Warren Developer Gets OK to Buy Former Motor Lodge in East Liverpool
EAST LIVERPOOL, Ohio — By unanimous vote, the East Liverpool Community Improvement Corp. Tuesday approved the sale of the former East Liverpool Motor Lodge at 2340 Dresden Ave. to a Warren developer with ties to the community.
With member Tom Clark absent, the board acted upon a recommendation forwarded by its property committee, which met just before the full board Tuesday. Members approved an offer by Steven Lewis, president of MVC Advisors LLC, to purchase the property for $150,000.
A city native, Lewis was CEO of the former First Place Bank. In his Jan. 18 letter of intent to Mayor Greg Bricker, Lewis said he plans to convert the former motel into a “mixed use facility” he is currently calling River Town Center.

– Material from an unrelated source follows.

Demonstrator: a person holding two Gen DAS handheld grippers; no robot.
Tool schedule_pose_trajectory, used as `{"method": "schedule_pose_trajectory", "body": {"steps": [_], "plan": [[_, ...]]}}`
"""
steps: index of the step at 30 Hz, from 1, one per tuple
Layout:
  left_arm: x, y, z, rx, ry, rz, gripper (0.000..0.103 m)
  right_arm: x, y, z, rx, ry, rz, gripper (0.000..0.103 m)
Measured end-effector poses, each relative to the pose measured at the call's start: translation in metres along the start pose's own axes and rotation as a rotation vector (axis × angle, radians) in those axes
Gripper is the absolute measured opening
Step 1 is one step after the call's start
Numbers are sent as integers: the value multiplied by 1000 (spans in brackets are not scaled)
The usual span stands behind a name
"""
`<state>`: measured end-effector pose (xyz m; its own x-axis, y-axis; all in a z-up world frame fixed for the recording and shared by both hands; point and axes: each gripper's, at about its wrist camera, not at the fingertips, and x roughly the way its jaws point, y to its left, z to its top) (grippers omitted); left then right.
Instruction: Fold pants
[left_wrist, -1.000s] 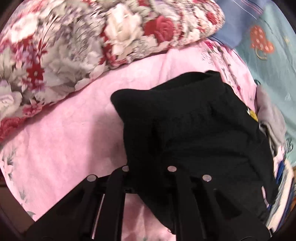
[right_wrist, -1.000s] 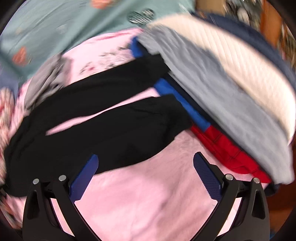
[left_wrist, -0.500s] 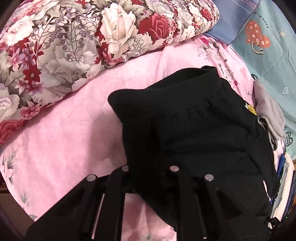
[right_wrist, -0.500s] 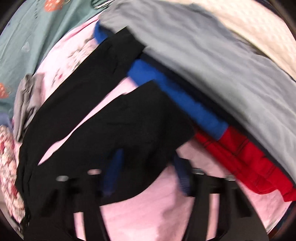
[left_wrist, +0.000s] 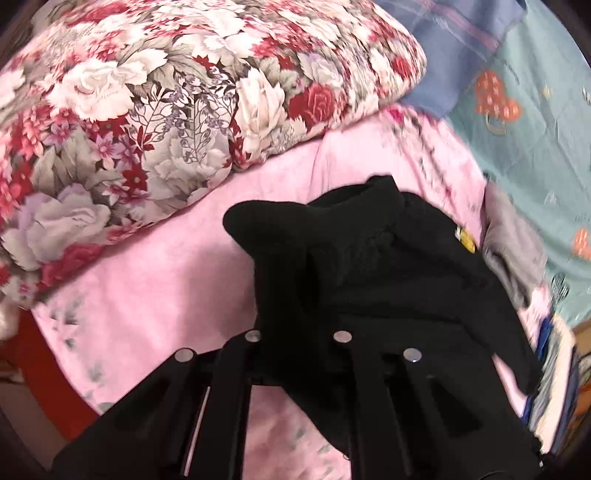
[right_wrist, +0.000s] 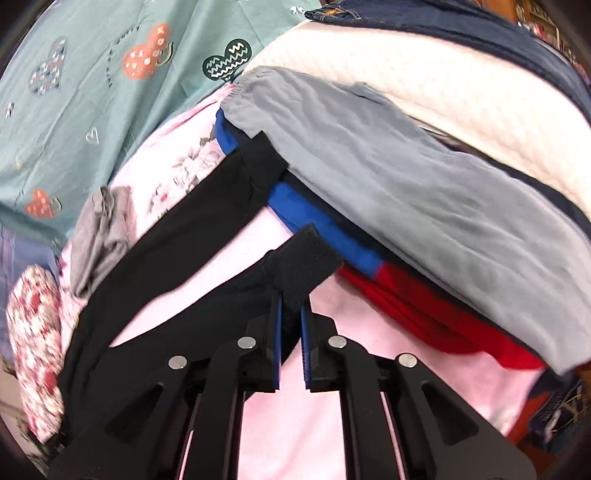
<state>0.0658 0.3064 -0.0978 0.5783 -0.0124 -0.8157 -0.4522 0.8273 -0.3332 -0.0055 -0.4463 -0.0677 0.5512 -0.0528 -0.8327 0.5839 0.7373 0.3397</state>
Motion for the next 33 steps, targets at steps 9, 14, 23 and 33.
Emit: {"method": "schedule_pose_trajectory", "body": {"steps": [9, 14, 23, 33], "plan": [[-33, 13, -19, 72, -10, 96, 63, 25, -20, -22, -91, 78, -314, 44], [-66, -24, 8, 156, -112, 63, 65, -17, 20, 3, -194, -144, -233, 50], [66, -130, 43, 317, 157, 7, 21, 129, 54, 105, -74, 220, 52, 50], [140, -137, 45, 307, 258, 82, 15, 184, 57, 122, -62, 180, 3, 4]]}}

During Tuesday’s meeting, city Planning Director Bill Cowan made the motion to accept the offer, with President Pat Scafide offering a second to the motion. Board member Al Fricano asked about the appraised value of the property, which once encompassed a motel, banquet facilities, bar, health club, skylight dining room and indoor swimming pool.
Scafide said the CIC had not seen the appraisal obtained by the former owner, but said he believed it to be $1.75 million.
“It has been sitting there three years (since the appraisal),” Cowan added.
A recent police report noted vandals had entered the building and removed copper plumbing. Scafide pointed out the former owner had the walls and ceilings removed down to the plumbing and wiring.
“We’ve shown this building continuous times. It would behoove us to take the $150,000 and run,” Scafide said.
The CIC “needs to do something or it will be a millstone around our neck,” Fricano agreed.
Scafide emphasized the proceeds from gained from the sale will be used for other CIC projects. Board member and city Councilman Tom Beagle questioned if Lewis has done other projects, but Cowan said he did not know of any specific ones.
Contacted after the meeting, Lewis reiterated a previously expressed sentiment that it is “extremely premature” to discuss plans for the property or a time frame when it might be completed.
“I still have a period of time to do due diligence,” Lewis said. “I still have more homework to do and more work to do to make sure this project will work. This is a big project and I have to make sure it is going to make a buck.”
Cowan reported Wednesday the signed letter of intent has been returned to Lewis to allow for the due diligence of which he spoke.
According to the terms of the letter of intent, under due diligence, the buyer may elect to have a third party perform an inspection of the property within 45 days of execution of the purchase agreement and “reserves the right to transfer its rights…to an entity to be formed later which may represent the investor group which will ultimately assume ownership of the property.”
Also paving the way for economic development, the board approved a committee recommendation to accept ownership of property at 606 Dresden Ave., most well known as the location of the former 606 Bar but vacant for some time.
Described as “dilapidated” by Scafide, the three-story brick edifice was built in 1900 and was owned by Richard L. Medcalf of Wintersville, who offered it to the CIC at no cost. There are no liens, taxes or mortgages pending against the property, according to documents provided by Cowan.
“It will be nice to see it gone,” Scafide said of the imposing building.
Member Lisa Blasdel mentioned concerns voiced previously about environmental issues with the building and whether those will fall upon the CIC to remedy. It was explained that action taken later in the meeting would launch an agreement between the CIC and the county Land Reutilization Corp. (Land Bank) granting authority for the land bank to access this and other properties to assess them for demolition, including environmental assessments.
The same access agreement was approved for property at 500 Maryland St., the former East Junior High School building, where an environmental analysis has been conducted by Tetra Tech.
“We need to get this passed and [the building] demolished,” Scafide said. “It should be done by spring. When done, we will have six acres prime for development in East End.”
An abandoned home at 433 Prospect St. also was included in the same agreement with the Land Bank, with Scafide saying the home has been uninhabited except for an occasional squatter since 1999.
With elimination of blight in mind, the board approved the sale of empty lots at 744 Sophia St. and 847 Baxter St. at $1,100 each to interested buyers. The cost of having demolished dilapidated houses on each property was considerably more, at $4,500 and $4,700, respectively, but members agreed it was unlikely the lots would be of interest to anyone else except the adjoining property owners. Further, zoning restrictions prohibit them from being rebuilt upon. Proceeds from the sales will be returned to the demolition fund for future demolitions.
New board member Herman Potts was voted in by the board along with returning members. Officers re-elected were Cowan, executive director; Scafide, president; Craig Kidd, vice president; Blasdel, treasurer; and Scott Shepherd, secretary.